Altcoin season is in jeopardy as an alarming chart pattern emerges

Altcoin season is in jeopardy as an alarming chart pattern emerges

The Altcoin Season Index continued its downward trend this week as Bitcoin’s dominance accelerated.

Summary

  • The Altcoin Season Index has fallen to 15.
  • The market capitalization of all altcoins has fallen.
  • This market appreciation has formed a double top pattern.

The index, which tracks the performance of altcoins against Bitcoin (BTC), fell to 15, the lowest level this year. This decline continued as most altcoins remained in the red.

Altcoin Season Index Chart | Source: CMC

Data collected by CoinMarketCap shows that only a handful of cryptocurrencies have risen over the past 90 days. The Pippin token has risen by over 2,300%, making it the best performing major tokens. The other notable winners were privacy names like Zcash, Dash, Monero and Merlin Chain.

On the other hand, tokens like DoubleZero, Story, MYX Finance, Immutable, and Pudgy Penguins were among the biggest laggards as they fell more than 60% during this period.

These altcoins have underperformed the broader market as the Crypto Fear and Greed Index fell to the fear zone of 25. This also occurred as investors continued to reduce leverage, as evidenced by falling open interest.

Deleveraging accelerated after the October 10 situation, when more than 1.6 million traders suffered losses of $20 billion. This eradication has led to less demand for altcoins, which are considered riskier than Bitcoin.

Most notably, the Altcoin Season Index also fell due to Bitcoin’s continued decline. Historically, altcoins tend to experience steeper declines when Bitcoin declines.

Altcoin season could be in jeopardy as double top form

Altcoin Season Index Chart
Altcoin Season Index Chart | Source: TradingView

The three-day chart shows that the total market capitalization of all coins, excluding Bitcoin and Ethereum, has fallen from $1.19 trillion in October to the current $825 billion.

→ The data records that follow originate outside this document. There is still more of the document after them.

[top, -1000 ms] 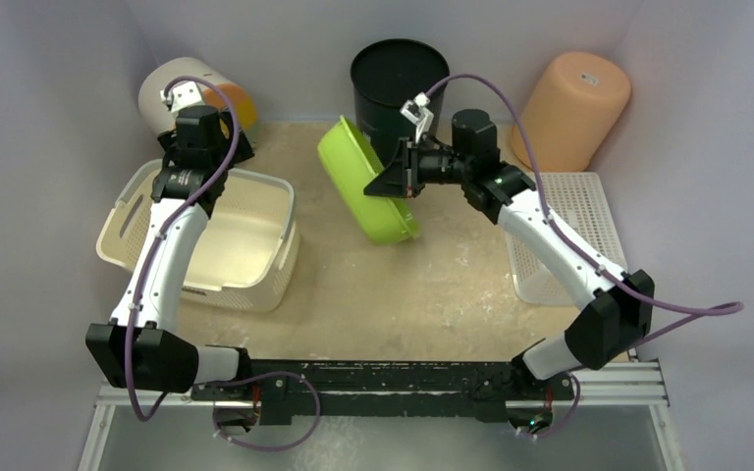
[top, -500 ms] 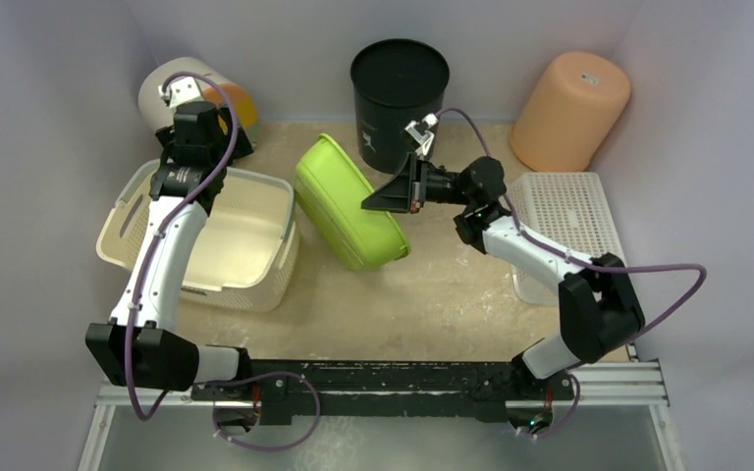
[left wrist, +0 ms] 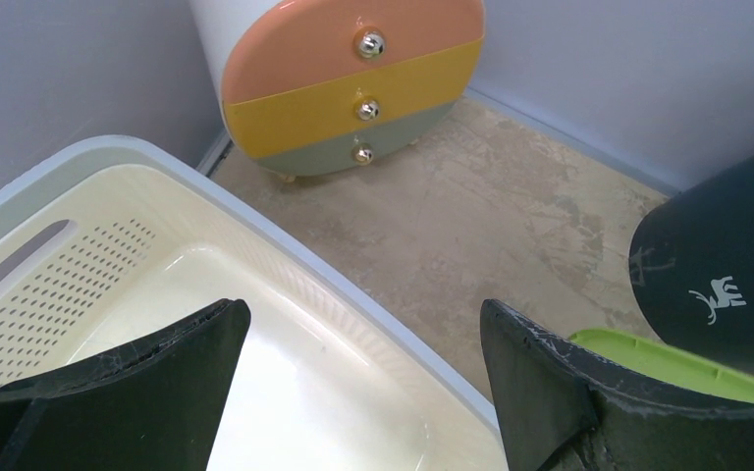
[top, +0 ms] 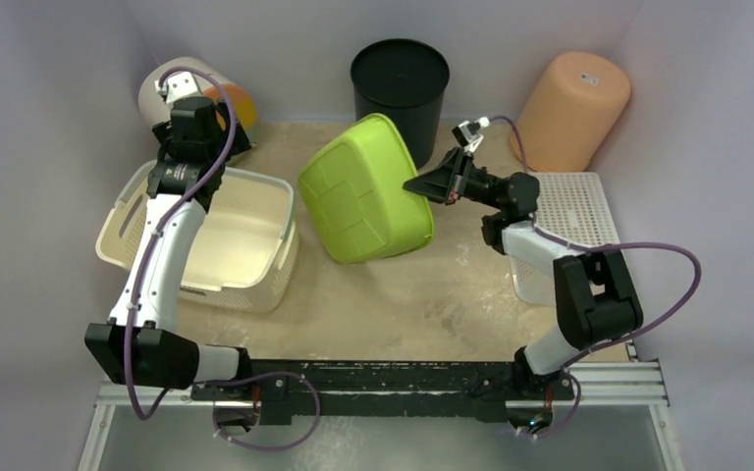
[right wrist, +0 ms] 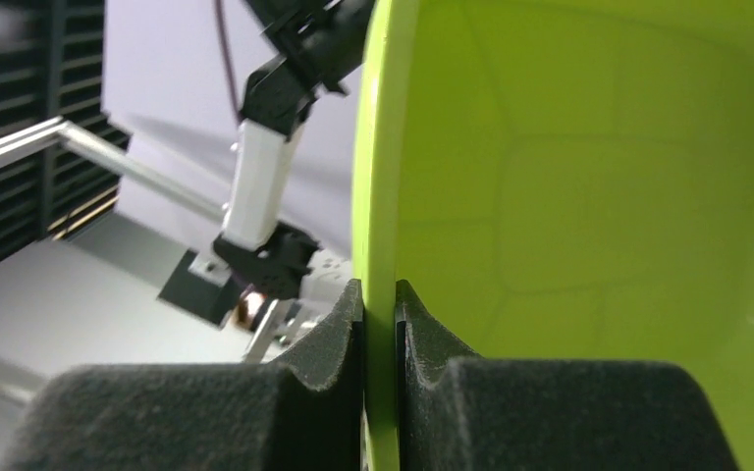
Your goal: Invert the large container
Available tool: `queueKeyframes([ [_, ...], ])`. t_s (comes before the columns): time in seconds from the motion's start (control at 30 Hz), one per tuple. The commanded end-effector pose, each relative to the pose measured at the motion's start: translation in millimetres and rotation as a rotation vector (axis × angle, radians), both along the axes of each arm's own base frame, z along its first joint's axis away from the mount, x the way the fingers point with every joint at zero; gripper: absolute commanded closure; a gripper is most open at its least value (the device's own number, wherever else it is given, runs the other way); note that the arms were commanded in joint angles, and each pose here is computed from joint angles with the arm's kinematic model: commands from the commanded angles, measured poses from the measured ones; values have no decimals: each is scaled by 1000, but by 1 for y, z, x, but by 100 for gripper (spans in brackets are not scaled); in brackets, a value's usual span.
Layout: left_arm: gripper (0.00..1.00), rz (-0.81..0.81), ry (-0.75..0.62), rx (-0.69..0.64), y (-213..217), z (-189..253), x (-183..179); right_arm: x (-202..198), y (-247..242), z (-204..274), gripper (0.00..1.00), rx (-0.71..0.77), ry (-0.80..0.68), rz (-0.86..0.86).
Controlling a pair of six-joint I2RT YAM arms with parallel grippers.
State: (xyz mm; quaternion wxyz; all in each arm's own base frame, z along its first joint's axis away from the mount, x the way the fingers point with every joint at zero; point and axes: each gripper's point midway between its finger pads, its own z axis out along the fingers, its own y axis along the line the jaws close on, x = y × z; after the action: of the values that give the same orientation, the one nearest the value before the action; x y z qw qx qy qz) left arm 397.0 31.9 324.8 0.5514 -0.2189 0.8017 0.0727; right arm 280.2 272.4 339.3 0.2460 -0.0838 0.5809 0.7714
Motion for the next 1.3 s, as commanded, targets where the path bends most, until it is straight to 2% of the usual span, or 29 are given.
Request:
queueKeyframes([
  [0.0, 11, 5, -55, 16, 1, 22, 4, 24, -29, -76, 91, -185, 79, -53],
  [0.23, 11, 5, -47, 17, 1, 18, 10, 39, -63, -171, 88, -351, 248, -101],
  [0.33, 11, 2, -46, 10, -1, 15, 13, 37, -72, -216, 86, -491, 312, -102],
  [0.47, 11, 0, -46, 6, -1, 13, 17, 38, -85, -251, 85, -664, 328, -116],
  [0.77, 11, -5, -35, -3, -4, 4, 23, 39, -115, -299, 86, -858, 370, -169],
  [0.87, 11, -7, -34, -2, -4, 4, 24, 42, -122, -299, 85, -913, 346, -186],
  [0.97, 11, -8, -32, 1, -4, 3, 25, 53, -133, -285, 77, -990, 285, -235],
  [1.1, 11, -7, -23, -1, -4, -1, 26, 82, -156, -239, 70, -1132, 129, -367],
  [1.27, 11, -7, -17, -8, -5, -5, 28, 105, -173, -170, 50, -1274, -55, -506],
])
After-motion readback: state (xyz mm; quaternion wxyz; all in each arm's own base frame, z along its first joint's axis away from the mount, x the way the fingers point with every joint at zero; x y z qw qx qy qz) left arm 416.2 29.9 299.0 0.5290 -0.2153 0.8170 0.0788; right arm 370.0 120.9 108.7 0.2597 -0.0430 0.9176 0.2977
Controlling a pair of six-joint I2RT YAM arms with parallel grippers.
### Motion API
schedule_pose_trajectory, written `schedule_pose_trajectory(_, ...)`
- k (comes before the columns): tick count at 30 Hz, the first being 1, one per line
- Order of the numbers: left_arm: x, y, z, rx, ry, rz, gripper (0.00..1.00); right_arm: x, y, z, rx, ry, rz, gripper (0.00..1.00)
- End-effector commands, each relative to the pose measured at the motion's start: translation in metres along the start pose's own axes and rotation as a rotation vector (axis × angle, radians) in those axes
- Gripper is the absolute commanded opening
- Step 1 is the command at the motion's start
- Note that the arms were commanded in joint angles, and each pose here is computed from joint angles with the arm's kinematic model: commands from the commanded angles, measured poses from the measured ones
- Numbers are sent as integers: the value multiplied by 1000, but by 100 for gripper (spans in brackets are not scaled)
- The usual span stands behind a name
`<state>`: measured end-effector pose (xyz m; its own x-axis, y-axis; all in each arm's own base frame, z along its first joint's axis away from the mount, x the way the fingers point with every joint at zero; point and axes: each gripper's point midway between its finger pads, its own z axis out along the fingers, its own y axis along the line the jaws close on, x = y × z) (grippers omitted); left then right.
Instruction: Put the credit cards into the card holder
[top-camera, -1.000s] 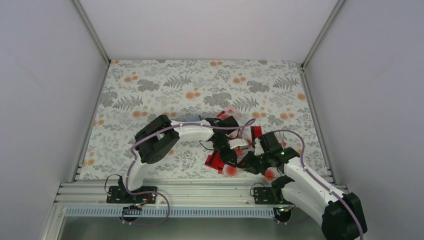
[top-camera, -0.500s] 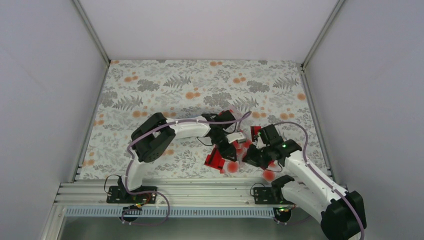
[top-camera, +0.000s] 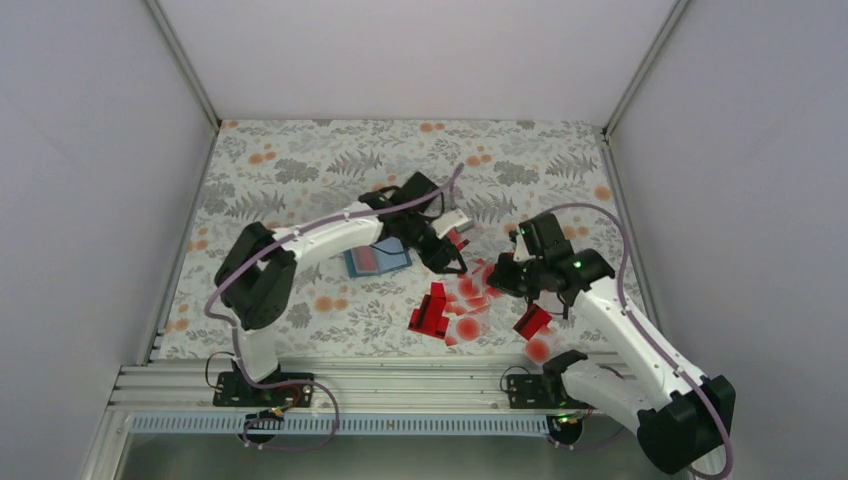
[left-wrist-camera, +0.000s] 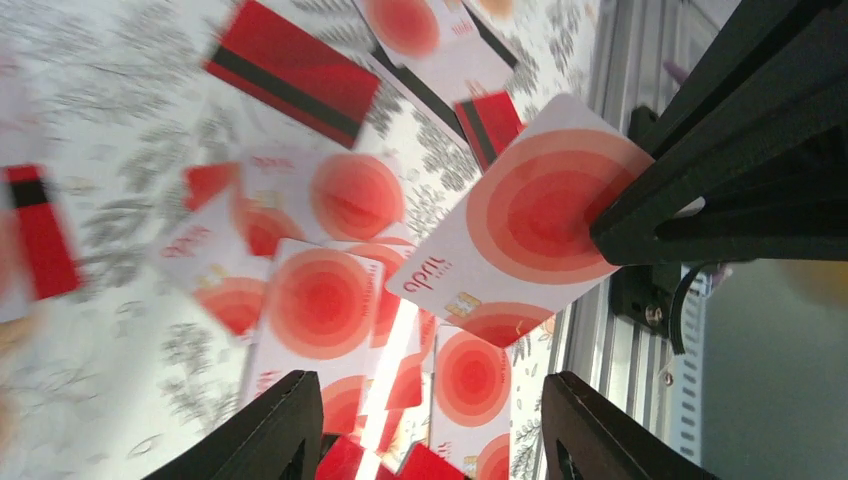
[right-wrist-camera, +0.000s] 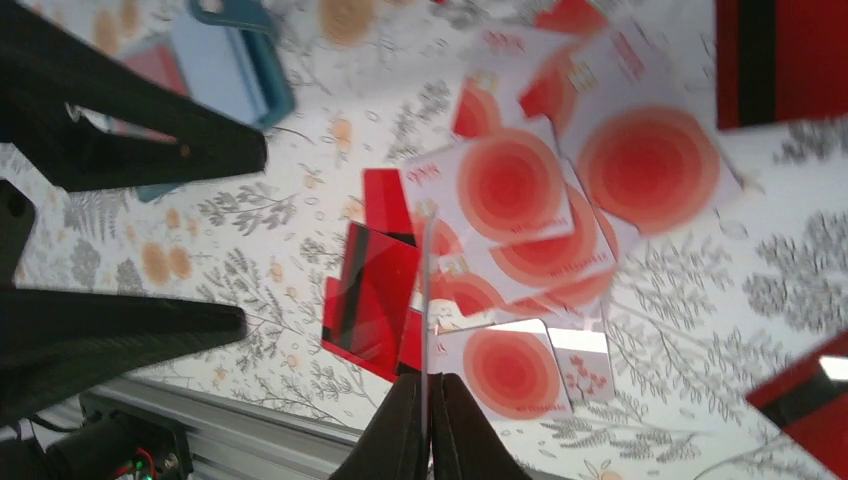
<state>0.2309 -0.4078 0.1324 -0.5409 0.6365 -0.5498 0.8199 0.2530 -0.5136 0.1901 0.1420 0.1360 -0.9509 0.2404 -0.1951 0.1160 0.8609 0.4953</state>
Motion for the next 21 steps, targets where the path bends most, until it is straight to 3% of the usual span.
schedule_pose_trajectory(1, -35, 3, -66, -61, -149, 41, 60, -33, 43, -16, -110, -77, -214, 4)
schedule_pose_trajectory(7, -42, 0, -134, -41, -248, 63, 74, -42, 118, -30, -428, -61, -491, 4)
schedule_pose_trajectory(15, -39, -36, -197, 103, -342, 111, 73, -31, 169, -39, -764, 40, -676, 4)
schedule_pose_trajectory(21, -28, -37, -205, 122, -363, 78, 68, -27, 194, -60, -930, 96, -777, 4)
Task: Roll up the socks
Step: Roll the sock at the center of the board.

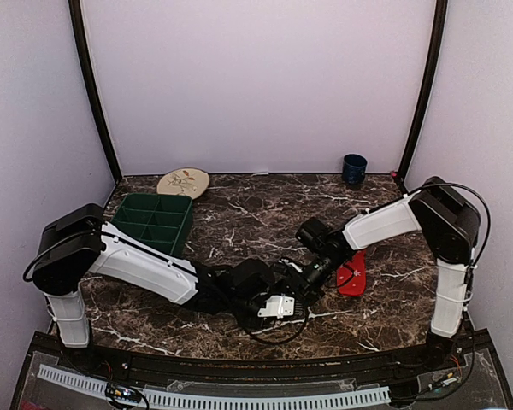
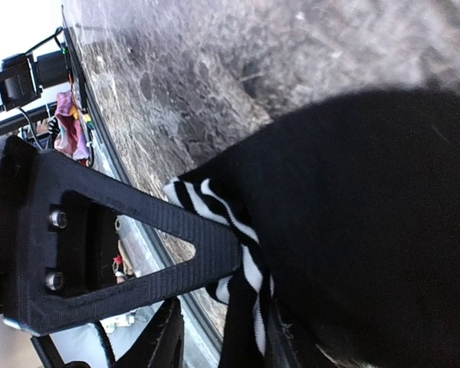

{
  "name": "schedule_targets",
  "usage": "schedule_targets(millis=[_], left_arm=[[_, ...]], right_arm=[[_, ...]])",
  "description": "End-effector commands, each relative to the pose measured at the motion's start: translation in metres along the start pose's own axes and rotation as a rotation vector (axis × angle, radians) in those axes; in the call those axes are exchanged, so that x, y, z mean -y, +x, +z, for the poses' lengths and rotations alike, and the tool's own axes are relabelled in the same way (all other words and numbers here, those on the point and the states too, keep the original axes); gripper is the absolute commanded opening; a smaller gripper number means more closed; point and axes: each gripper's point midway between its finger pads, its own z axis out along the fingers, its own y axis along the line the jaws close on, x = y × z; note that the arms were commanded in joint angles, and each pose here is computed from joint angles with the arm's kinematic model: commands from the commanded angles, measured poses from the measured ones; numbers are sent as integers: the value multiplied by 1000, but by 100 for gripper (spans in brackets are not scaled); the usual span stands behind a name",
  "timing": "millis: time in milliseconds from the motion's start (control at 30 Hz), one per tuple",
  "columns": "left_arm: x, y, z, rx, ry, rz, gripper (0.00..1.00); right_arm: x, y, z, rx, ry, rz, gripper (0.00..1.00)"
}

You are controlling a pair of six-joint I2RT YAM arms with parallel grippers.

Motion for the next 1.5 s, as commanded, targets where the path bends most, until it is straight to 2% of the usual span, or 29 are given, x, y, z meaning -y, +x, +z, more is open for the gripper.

The valuation could be at risk of a sharper decline as it forms a double top pattern at $1.16 trillion and a neckline at $658 billion. It also fell below the Fibonacci Retracement level of 38.2%.

The market cap has also fallen below the 50- and 200-day exponential moving averages, a sign that bears remain in control. The Relative Strength Index and the MACD have also continued to decline in recent months.

Therefore, the most likely outlook is for altcoins to continue falling as sellers target the 50% retracement of $739 billion. A drop below that level could lead to a further decline towards the neckline at $658.